The Art Newspaper reported the news, noting that the gallery’s empty booth featured a sign explaining that the gallery’s “participation remains impossible due to the denial of visas.” The booth is currently devoid of artworks, which are in the process of being shipped to Basel: “An empty booth stands as a reminder that despite the ambition of a global art ecosystem, physical borders and administrative barriers still determine whose voices can be present,” the sign reads.
Africa Basel’s inaugural fair was last year, coinciding with Art Basel’s flagship annual fair in Switzerland. Africa Basel includes 19 international galleries (one more than last year’s) that promote work by African and African diaspora artists.
Umoja Art Gallery was founded in 2011 and represents over two dozen emerging and established artists. Since 2025, the gallery has also supported a residency program. One of the artists whose work Umoja planned to bring to Africa Basel is Makano, a young (born in 2000) Congolese artist based in Kampala. On Umoja’s website, Makano writes about how his work, which addresses corrupt governments and societes, is “born out of depression and frustration.”
John Hillary Balyejusa, who was supposed to travel from Kampala to Basel to represent the gallery, explained to the Art Newspaper that he and his colleagues spent two months trying, unsuccessfully, to secure visas.

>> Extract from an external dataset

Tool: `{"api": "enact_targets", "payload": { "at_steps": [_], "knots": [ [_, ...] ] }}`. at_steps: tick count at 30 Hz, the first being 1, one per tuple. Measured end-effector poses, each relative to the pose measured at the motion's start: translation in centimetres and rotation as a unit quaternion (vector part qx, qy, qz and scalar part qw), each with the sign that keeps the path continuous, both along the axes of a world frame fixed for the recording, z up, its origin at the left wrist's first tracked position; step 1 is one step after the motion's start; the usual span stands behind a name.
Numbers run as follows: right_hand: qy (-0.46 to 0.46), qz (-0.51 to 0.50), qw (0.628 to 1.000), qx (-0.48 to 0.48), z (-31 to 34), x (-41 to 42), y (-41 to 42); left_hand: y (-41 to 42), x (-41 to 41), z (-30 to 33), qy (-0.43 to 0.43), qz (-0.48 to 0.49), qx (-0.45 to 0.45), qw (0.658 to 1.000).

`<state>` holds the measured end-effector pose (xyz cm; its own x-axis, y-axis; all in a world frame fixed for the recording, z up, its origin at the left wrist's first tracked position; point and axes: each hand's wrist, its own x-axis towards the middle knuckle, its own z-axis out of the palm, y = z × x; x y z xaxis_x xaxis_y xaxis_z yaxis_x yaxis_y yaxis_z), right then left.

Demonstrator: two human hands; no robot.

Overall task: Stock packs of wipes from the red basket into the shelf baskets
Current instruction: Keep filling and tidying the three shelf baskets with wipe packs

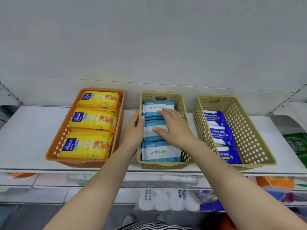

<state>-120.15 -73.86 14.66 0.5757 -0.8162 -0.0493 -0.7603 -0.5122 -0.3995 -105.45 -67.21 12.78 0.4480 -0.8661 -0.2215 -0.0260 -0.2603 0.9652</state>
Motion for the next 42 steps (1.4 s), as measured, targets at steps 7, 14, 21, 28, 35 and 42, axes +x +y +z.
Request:
{"api": "enact_targets", "payload": {
  "at_steps": [7, 14, 21, 28, 35, 42],
  "knots": [
    [0.184, 0.075, 0.98, 0.019, -3.9, 1.6, 0.7, -0.2, 0.2, -0.5, -0.009, -0.003, 0.006, 1.0],
    [0.071, 0.004, 0.997, -0.01, -3.0, 2.1, 0.2, -0.3, 0.1, -0.4, -0.011, -0.006, -0.005, 1.0],
    [0.098, -0.008, 0.995, -0.033, -2.9, 3.1, -3.7, -0.3, -0.1, -0.3, -0.015, -0.001, -0.003, 1.0],
    [0.14, 0.012, 0.99, -0.016, -4.7, 2.7, -4.5, -0.6, 0.0, -0.3, -0.021, 0.004, 0.002, 1.0],
    [0.121, 0.016, 0.992, 0.023, -2.5, 3.0, -5.2, -0.7, 0.0, 0.6, -0.087, -0.007, 0.034, 0.996],
    [0.12, 0.079, 0.99, 0.007, 6.5, 3.5, -7.5, 0.3, 2.8, 6.3, -0.256, 0.031, 0.023, 0.966]
  ]
}}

He speculates that the reason may have to do with the current Ebola outbreak in east and central Africa, even though Congo, and not Uganda, is at the epicenter. (The squad representing Congo in the World Cup had to quarantine for 21 days before being allowed to travel to North America for the tournament.)
The Umoja Gallery sign calls out the disconnect between the idealized global nature of the art world and the realities faced by many trying to participate from less “accessible” locales. “While artistic exchange depends on the movement of people, ideas, and cultures,” the sign notes, “not everyone is granted the same freedom to participate.”